The SARA system was designed for client-server mode operation, typically in a distributed computing environment, where one or more work-stations or personal computers are used to access a central server over a network. This is, of course, the kind of environment which is most widely current in academic (and other) computing milieux today. The success of the World Wide Web, which uses an identical design philosophy, is vivid testimony to the effectiveness of this approach.

The system has four chief components:

5.1 The SARA index

Computationally, the best-understood method of accessing a text the size and complexity of the BNC is to use an index file, in which search terms are associated with their location in the main text file, and into which rapid access can be obtained using hashing techniques. Such methods have been employed for decades in mainstream information retrieval systems, with the consequence that the advantages and disadvantages of the various ways of implementing the underlying technology are well known and very stable.

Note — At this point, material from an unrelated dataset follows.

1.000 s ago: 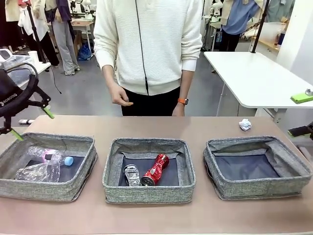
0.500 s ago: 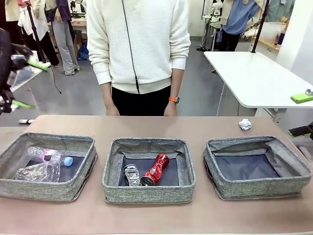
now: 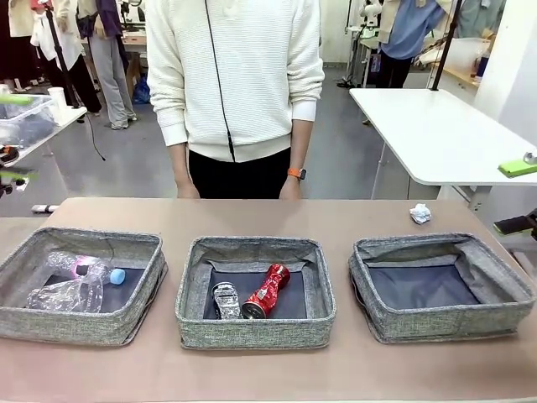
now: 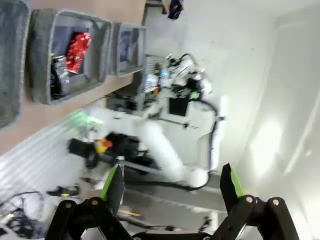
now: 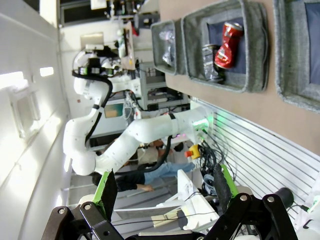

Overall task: Sort the waste into the appropriate baskets.
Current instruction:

The SARA index is a conventional index of this type. Entries in the index are created by the indexing program, using the SGML markup to determine how the input text is to be tokenized. The tokens indexed include the content of every <w> or <c> element, together with the part of speech code allocated to it by the CLAWS program. For example, there will be one entry in the index for `lead' as a noun, and another for `lead' tagged as a verb. The index is not case-sensitive, so occurrences of `Lead' may appear in either entry. The tokenization is entirely dependent on that carried out by CLAWS, which accounts for the presence of a few oddities in the index where CLAWS failed to segment sentences entirely.

The SGML tags (other than those for individual tokens) themselves are also indexed, as are their attribute values. For example, there is an entry in the index for every <text> start- and end-tag, and for every <head> start- and end-tag, etc. This makes it possible to search for words appearing within the scope of a particular SGML element type. For some very frequent element-types (notably <s> and <p> ) whose locations are particularly important when delimiting the context of a hit, additional secondary indexes called accelerator files are maintained.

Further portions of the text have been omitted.